A single number is all that's needed: how many lines in the data contain the string "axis".
=== RECORDED INFORMATION ===
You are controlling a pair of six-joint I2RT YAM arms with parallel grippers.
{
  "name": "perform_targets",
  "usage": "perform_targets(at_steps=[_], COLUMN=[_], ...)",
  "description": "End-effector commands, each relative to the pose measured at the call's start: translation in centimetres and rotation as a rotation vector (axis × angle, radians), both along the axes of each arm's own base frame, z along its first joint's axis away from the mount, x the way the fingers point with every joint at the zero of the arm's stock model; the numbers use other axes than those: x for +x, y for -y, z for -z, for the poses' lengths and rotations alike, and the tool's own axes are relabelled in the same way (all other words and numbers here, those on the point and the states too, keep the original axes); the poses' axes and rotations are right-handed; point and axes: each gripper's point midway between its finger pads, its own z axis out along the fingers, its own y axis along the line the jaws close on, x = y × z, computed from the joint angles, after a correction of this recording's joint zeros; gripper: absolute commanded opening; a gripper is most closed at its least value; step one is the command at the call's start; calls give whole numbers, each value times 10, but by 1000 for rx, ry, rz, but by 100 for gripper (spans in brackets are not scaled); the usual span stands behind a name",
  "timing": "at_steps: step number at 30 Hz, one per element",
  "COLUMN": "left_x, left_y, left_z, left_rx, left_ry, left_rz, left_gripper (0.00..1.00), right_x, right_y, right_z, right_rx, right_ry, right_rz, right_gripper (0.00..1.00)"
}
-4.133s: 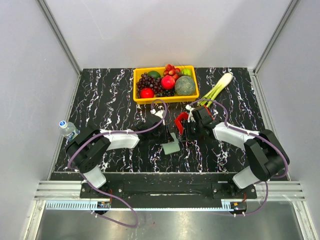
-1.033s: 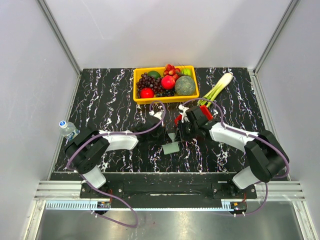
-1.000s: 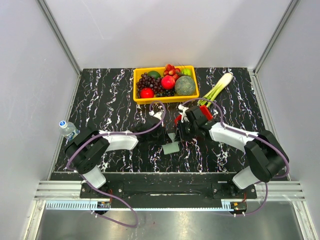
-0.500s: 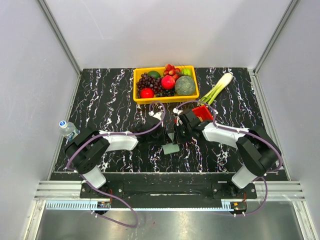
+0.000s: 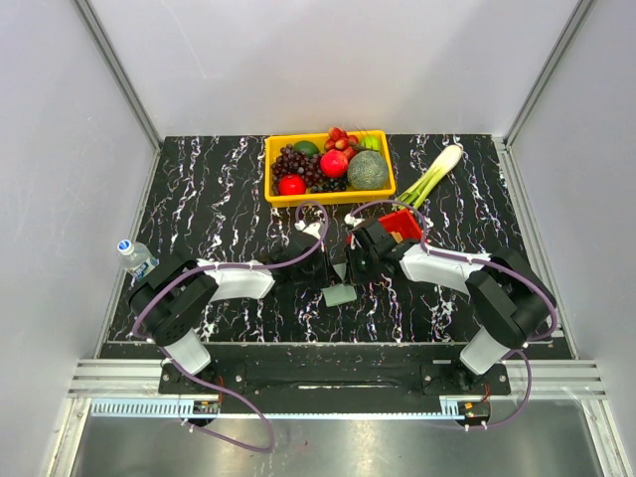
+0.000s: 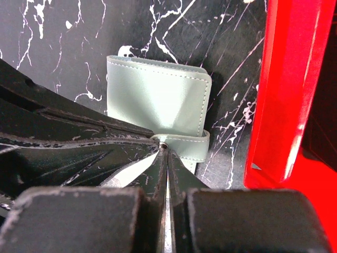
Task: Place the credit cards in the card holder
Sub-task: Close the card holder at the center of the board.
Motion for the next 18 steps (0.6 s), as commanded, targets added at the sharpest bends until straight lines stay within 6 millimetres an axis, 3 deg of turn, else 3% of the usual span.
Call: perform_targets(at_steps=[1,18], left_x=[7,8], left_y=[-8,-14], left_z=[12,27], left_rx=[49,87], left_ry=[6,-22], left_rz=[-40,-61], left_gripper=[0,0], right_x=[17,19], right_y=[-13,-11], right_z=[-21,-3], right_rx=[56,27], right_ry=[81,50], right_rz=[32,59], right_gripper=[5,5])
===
YOUR SOLUTION.
2